Please reproduce exactly the lines from the start of the records through the one containing "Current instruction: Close", and nothing more.

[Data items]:
------------------------------
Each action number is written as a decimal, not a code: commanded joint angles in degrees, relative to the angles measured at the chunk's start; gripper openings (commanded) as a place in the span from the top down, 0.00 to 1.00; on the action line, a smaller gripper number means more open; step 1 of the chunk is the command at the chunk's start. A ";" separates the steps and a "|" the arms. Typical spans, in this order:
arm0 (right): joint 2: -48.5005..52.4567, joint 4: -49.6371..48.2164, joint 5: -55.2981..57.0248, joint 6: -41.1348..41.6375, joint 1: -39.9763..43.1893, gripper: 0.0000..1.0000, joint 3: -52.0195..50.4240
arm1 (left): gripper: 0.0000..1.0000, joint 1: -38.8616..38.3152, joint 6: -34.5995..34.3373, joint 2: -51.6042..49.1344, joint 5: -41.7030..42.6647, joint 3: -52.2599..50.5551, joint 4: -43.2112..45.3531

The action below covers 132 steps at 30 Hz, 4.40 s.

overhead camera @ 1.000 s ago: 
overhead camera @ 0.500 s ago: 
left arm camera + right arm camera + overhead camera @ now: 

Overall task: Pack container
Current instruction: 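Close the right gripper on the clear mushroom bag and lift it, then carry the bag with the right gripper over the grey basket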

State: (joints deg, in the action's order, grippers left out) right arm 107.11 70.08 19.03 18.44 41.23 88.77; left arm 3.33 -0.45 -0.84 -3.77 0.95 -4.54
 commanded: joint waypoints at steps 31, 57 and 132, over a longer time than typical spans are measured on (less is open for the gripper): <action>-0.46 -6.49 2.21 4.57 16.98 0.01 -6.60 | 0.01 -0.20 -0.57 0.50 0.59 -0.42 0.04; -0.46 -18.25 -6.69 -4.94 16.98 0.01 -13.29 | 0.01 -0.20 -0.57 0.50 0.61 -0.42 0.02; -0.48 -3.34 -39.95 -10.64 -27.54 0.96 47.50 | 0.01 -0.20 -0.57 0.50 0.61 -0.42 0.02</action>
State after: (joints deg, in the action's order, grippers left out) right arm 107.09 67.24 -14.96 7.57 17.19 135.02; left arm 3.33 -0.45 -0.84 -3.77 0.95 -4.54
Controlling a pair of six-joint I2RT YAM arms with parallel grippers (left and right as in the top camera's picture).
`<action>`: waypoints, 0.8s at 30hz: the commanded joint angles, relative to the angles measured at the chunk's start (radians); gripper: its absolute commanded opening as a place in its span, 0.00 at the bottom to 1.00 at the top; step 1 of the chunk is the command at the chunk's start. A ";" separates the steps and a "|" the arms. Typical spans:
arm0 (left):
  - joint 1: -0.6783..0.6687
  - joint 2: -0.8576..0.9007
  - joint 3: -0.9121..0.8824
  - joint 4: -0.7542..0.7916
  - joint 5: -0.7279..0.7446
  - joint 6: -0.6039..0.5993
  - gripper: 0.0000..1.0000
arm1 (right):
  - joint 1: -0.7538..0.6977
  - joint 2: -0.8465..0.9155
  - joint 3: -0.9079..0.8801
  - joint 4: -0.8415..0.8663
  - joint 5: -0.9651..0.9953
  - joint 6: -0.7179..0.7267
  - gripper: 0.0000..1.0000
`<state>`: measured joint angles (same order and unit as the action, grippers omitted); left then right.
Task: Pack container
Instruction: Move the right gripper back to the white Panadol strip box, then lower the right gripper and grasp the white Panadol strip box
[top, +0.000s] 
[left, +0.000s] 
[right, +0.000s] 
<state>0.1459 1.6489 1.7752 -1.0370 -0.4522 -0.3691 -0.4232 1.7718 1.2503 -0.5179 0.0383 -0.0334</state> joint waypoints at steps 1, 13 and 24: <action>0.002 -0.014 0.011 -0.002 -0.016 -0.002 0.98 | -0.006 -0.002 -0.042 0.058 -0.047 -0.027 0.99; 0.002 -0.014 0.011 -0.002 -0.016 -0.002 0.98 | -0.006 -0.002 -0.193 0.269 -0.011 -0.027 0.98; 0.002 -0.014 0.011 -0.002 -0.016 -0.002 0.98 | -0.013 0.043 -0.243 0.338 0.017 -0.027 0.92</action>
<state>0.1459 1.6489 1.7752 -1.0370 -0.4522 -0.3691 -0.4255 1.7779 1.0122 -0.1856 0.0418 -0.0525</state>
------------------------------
[RESULT FOR THIS EXERCISE]:
Each action number is written as a decimal, not a code: commanded joint angles in degrees, relative to the angles measured at the chunk's start; gripper openings (commanded) as a place in the span from the top down, 0.00 to 1.00; on the action line, a smaller gripper number means more open; step 1 of the chunk is the command at the chunk's start. A ";" separates the steps and a "|" the arms. Typical spans, in this order:
arm0 (right): joint 2: -48.5005..52.4567, joint 4: -49.6371..48.2164, joint 5: -55.2981..57.0248, joint 6: -41.1348..41.6375, joint 1: -39.9763..43.1893, gripper: 0.0000..1.0000, joint 3: -52.0195..50.4240
arm1 (left): gripper: 0.0000..1.0000, joint 1: -38.8616..38.3152, joint 6: -34.5995..34.3373, joint 2: -51.6042..49.1344, joint 5: -41.7030..42.6647, joint 3: -52.2599..50.5551, joint 4: -43.2112..45.3531

The action below covers 132 steps at 30 Hz, 4.40 s.

overhead camera @ 1.000 s ago: 
overhead camera @ 0.500 s ago: 
left arm camera + right arm camera + overhead camera @ now: 

Overall task: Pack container
Current instruction: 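Close the right gripper on the clear mushroom bag and lift it, then carry the bag with the right gripper over the grey basket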

The response above is complete.